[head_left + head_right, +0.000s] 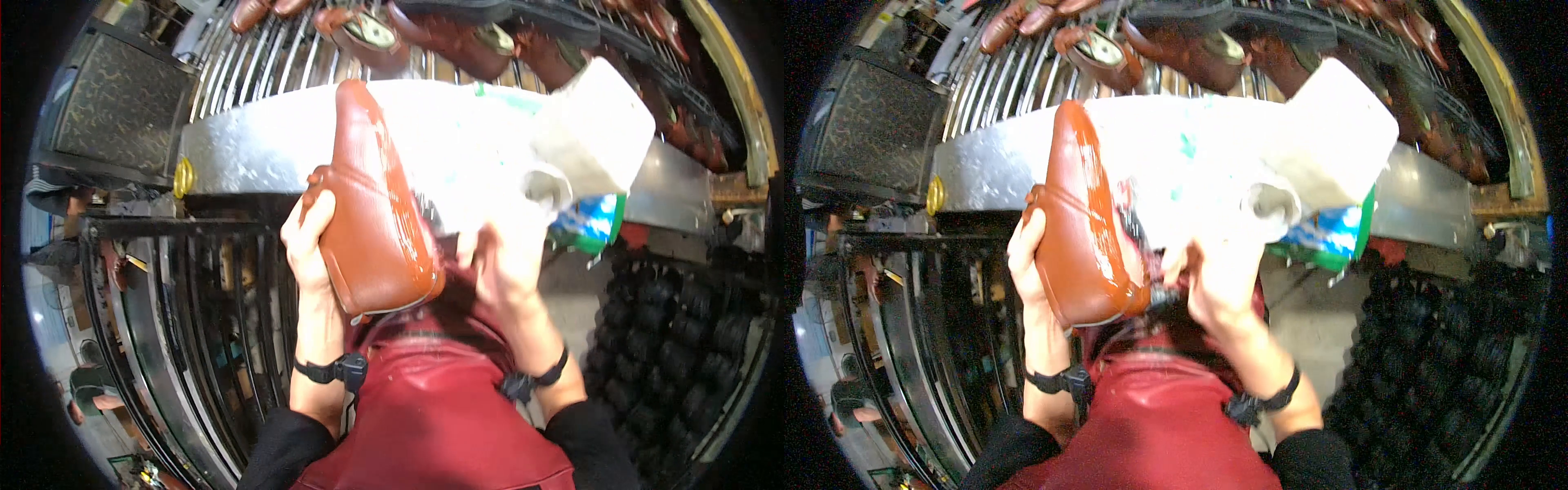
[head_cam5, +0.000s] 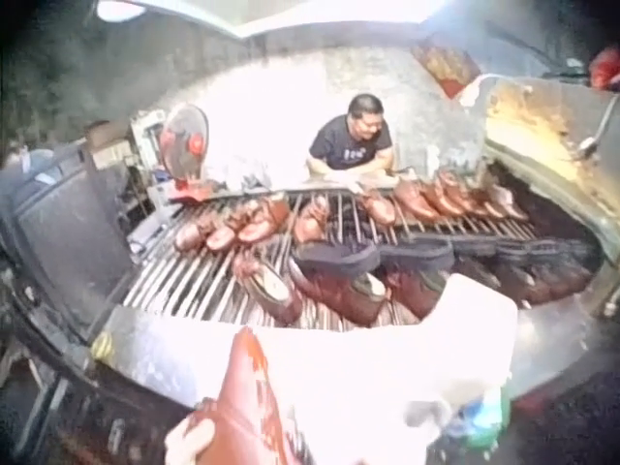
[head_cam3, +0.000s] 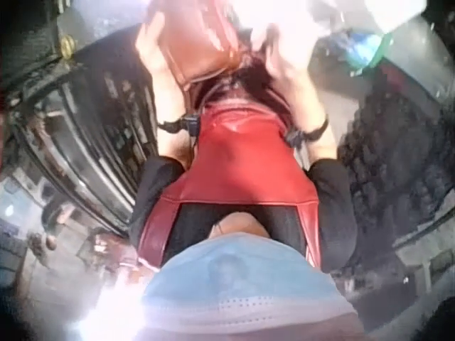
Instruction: Applying adhesive to the edges of shoe uppers and organizing soles at a manufacturing station.
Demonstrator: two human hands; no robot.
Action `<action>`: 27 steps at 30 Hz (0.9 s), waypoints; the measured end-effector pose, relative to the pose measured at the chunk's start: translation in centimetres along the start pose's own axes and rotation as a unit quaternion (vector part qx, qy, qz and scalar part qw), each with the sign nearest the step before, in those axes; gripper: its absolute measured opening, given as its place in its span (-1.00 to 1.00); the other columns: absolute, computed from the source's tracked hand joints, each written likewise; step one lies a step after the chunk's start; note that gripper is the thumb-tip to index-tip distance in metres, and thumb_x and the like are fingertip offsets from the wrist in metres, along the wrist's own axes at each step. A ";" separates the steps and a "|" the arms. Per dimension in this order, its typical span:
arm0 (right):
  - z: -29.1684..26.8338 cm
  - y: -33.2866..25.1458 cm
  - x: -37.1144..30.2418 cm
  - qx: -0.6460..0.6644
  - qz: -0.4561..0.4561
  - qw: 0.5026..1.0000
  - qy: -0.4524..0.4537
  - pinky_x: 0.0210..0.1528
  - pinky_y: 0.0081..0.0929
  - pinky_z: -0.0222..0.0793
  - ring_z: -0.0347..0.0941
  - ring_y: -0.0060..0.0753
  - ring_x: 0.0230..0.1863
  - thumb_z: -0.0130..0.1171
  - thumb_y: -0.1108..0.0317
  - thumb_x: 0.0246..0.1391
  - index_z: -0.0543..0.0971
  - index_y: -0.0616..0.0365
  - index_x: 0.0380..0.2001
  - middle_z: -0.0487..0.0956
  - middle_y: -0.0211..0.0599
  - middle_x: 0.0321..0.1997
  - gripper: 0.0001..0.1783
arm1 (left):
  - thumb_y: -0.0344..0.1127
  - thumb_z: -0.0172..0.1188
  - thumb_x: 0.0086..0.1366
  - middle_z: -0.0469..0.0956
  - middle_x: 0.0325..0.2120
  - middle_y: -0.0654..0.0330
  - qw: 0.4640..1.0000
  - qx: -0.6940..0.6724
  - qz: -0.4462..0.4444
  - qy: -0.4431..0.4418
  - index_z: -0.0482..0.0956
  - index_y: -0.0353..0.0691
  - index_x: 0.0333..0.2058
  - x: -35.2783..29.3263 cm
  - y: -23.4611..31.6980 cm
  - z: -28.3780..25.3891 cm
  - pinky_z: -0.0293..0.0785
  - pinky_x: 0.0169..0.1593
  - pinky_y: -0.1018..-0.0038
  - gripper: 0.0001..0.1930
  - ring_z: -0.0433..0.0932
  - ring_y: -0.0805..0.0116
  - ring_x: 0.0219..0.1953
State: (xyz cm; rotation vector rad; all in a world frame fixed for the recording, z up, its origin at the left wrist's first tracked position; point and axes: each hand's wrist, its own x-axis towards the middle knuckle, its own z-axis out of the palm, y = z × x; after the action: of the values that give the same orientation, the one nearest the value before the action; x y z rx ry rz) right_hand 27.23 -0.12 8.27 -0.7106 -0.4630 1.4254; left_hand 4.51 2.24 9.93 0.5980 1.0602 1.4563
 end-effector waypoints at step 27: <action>-1.5 -4.5 -0.7 -0.012 -0.033 0.988 0.149 -0.55 -0.38 0.62 0.65 -0.28 -0.54 0.15 0.26 0.46 0.52 0.29 -0.17 0.68 -0.07 -0.36 -0.74 | -0.26 0.32 0.42 0.76 -0.17 0.13 0.488 0.577 0.451 0.475 0.72 -0.31 0.02 -13.5 32.4 -13.6 0.63 -0.09 0.48 -0.70 0.72 0.40 -0.21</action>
State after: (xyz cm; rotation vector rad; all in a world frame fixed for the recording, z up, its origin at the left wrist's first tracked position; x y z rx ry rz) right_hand 31.40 -1.08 10.41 -0.9037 -0.2687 1.2280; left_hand -20.49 -11.39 34.55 1.5367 3.0897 1.7734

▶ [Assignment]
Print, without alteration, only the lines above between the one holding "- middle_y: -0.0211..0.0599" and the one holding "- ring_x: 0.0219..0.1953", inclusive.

▶ [Exercise output]
  - middle_y: -0.0211..0.0599
  - middle_x: 0.0321..0.1997
  - gripper: 0.0001..0.1783
arm1 (left):
  - thumb_y: -0.0344..0.1127
  - thumb_z: -0.0172..0.1188
  - thumb_x: 0.0086..0.1366
  - middle_z: -0.0469..0.0956
  - middle_x: 0.0325..0.2120
  - middle_y: -0.0654..0.0330
  - qw: 0.4640..1.0000
  - qx: -0.6940..0.6724
  - qz: -0.4462..0.4444
  - qy: -0.4431..0.4418
  - index_z: -0.0482..0.0956
  - index_y: -0.0353..0.0691
  - index_x: 0.0333..0.2058
  - x: -35.2783..29.3263 cm
  - y: -23.4611..31.6980 cm
  - z: -28.3780..25.3891 cm
  - pinky_z: -0.0293..0.0785
  - pinky_x: 0.0169..0.1593
  - pinky_y: -0.1018..-0.0038
  - gripper: 0.0001..0.1930
  - ring_z: -0.0433..0.0932
  - ring_y: -0.0805..0.0116
  - ring_x: 0.0219..0.1953

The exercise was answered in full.